Eating Above a Pub
By Charlie Teasdale
Dec 20, 2024
The merits of the dining room at the French House pub in Soho are multivarious and trans-seasonal. Its modest size lends it a sense of exclusivity and provides those within a temporary kinship. The staff are wry and glamorous and the menu, though compact, always manages to touch all the requisite bases. The oysters are clean and flecked with pinked shallots, the chips are skinny and honest and built like shards of ice, and the madeleines are truly imperial. There is no better way to end a meal this side of the Seine.
But it’s the altitude that really seals the deal. At, say, 2:24pm on a Thursday in July, the sunlight on that little two by the window is warm but indirect, and the gaudy, staccato sounds of Dean Street waft up from below. In winter, it feels like a sanctuary from the cruel weather without, and you are buoyed by the burble of the raucous bar below. You have escaped to long-lunch island, and the unreasonable world out there can wait.
A dining room above a pub can be a magical place. Most of the rooms above British pubs act as overspill, places of surplus revelry. They are where big lunch groups, Tuesday quizzes and questionable theatre are secreted away from the regular clientele; where lone men sit on a Sunday afternoon watching football on an out-of-focus projector.

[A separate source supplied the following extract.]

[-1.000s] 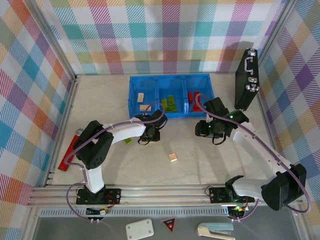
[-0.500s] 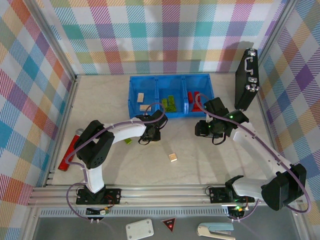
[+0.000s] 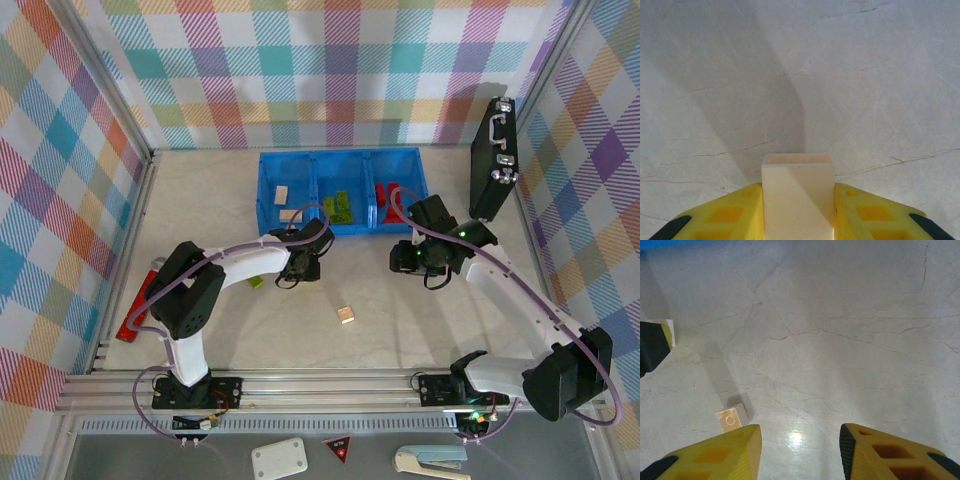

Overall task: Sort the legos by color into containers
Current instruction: Pick up the lego from the center of the table, then place the lego in the container.

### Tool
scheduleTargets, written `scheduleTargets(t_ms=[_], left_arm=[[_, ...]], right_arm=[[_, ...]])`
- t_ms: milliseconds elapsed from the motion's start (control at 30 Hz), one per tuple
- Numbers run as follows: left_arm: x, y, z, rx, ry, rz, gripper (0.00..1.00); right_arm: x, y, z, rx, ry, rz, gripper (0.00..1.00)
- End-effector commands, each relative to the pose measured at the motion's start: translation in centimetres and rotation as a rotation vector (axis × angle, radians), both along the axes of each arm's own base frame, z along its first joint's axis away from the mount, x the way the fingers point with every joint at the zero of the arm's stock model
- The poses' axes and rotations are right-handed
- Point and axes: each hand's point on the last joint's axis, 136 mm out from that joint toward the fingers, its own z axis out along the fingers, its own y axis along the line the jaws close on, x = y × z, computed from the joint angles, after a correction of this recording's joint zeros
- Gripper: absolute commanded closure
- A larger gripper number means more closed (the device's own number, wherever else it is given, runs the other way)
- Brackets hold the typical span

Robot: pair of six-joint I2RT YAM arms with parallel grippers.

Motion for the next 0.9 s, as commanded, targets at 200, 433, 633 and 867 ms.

But the French House, and a few others, prove that the space need not be wasted. In fact, at Bouchon Racine in Farringdon, the roles are reversed.
Despite sitting above a decidedly ersatz local, the impossibly good bistro continues to be one of the hottest tickets in town. Classic brasserie fare is flying right now, and no one in the city is doing it better than Henry Harris and his team at Racine. And again, the menu is majestic, stuffed with Bayonne ham and bavette and calves brains on toast, but it’s the feeling of being in an eyrie that makes it double special. The pub below is dark and sticky and too close to the crush of Farringdon station to have any real character of its own. But the dining room is both cosy and light-filled, and when you arrive they take your coats and offer you a cocktail, like you’ve snuck up to a Montparnasse apartment for dinner.
Like many others, the lovely dining room above the George in Fitzrovia was once the landlord’s flat. When it opened in early 2022, the plan was to have a traditional pub downstairs and a more polished dining destination on the first floor, in what had been the standing landlords’ flat for the 200-odd years. The issue is that the bar downstairs was - and still is - a solid boozer, and the noise beneath was antithetical to a fine dining restaurant. “When people are sat there with a refined plate of food, but their table is shaking because downstairs is bedlam, [the two rooms are] conflicted,” explains Dom Jacobs, managing director of pubs at JKS group, who own the George (alongside Gymkhana, Lyle’s, Hoppers, and scores more of your favourite places.)
Jacobs explains that balance between up and down is hard to achieve at a pub, especially in the city. “In London, if you want fancy dining you can have that in so many places and the pub is there for a certain [different] experience,” he says. The menu at The George may have casualised since opening - expect a great burger, cottage pie, sticky toffee pudding etc. - but it still packs a punch. And the Guinness is very, very good. Two preprandial pints are advised.
There is less concern for balance at The Mount Street Restaurant in the heart of Mayfair, which is starkly different to the Audley Public House below. The former is accessed via a lift next to the bar in the latter, and while the pub is wood-panelled and darkly Dickensian, the restaurant is equipped with floor-to-ceiling windows, mosaic floors and art on every surface, courtesy of parent group and hotelier to the aesthete-élite, Artfarm.
The difference here is there isn’t much sense of a connection between the two, and no doubt many people go for a pint without knowing lobster pie and Francis Bacon are on the go upstairs.
But a tangible bond of some kind is crucial in the pub-dining room continuum. From above, there needs to be the whiff of hot butter and caramelising meat, and from below, a sense that the growing reverie will only be augmented by your arrival.
The appeal is in the duality: dinner and a show.